There is a lack of accurate culture sector employment statistics on a provincial level in Prince Edward Island.
Statistics Canada provides sector-level data through its Cultural Satellite Account but there are serious granularity issues with their industry-level numbers.
Given the high rate of seasonal workers in the cultural sector, there is a high likelihood that employment data is inaccurate in portraying our creative labor force. Specifically, a seasonal cultural worker’s involvement in the cultural sector would not be captured by the census if the worker was engaging in other non-cultural occupations during the period in which that employment data was collected.
Another issue with current creative employment statistics is that data collected only represents an individuals’ primary source of income. For example; if an individual works part-time as a freelance writer, they may not identify as a creative industry worker since the majority of their income is obtained through other sources. Other issues may involve those who are self-employed within the creative sector but do not report this.
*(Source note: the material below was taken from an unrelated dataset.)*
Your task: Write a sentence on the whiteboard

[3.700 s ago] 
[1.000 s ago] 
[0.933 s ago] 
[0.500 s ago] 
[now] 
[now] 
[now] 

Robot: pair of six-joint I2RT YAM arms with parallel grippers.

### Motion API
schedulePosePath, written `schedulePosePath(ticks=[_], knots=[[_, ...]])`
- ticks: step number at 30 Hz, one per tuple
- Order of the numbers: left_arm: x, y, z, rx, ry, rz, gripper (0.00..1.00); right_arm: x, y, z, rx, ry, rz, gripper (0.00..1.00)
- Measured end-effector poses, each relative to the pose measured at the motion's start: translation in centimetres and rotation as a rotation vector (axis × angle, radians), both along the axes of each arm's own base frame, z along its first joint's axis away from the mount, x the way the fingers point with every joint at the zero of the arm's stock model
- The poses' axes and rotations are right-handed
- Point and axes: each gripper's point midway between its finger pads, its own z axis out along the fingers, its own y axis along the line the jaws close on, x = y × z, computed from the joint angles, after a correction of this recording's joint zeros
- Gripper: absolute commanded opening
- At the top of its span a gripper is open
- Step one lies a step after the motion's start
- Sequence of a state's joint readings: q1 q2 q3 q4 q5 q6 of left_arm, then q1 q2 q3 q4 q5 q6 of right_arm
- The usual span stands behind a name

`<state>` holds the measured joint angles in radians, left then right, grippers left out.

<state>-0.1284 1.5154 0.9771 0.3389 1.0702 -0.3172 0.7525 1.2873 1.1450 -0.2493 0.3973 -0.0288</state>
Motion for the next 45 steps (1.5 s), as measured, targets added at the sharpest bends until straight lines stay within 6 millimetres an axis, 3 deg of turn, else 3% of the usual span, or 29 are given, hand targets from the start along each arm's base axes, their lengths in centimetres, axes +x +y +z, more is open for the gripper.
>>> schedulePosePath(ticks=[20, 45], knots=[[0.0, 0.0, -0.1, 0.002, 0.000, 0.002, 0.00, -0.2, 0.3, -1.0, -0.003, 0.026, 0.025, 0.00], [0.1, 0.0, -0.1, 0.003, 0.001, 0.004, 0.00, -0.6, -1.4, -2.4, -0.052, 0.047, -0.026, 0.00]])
Since this data is collected every five years on a federal level it’s likely that it has not accurately represented creative industries on PEI such as the film industry which has undergone a period of rapid growth over the last several years.
By developing better sector-level data we will be able to better identify employment gaps, and be able to create more effective programs and policies to address these gaps.
We plan to engage with PEI industry organizations (Music PEI, the PEI Crafts Council, the Island Media Arts Co-op, and others) to gather employment data and analyze how it relates to Statistics Canada’s numbers.
Work on this project is ongoing and CreativePEI hopes to collect enough data in the near future to better represent the creative labor force on PEI.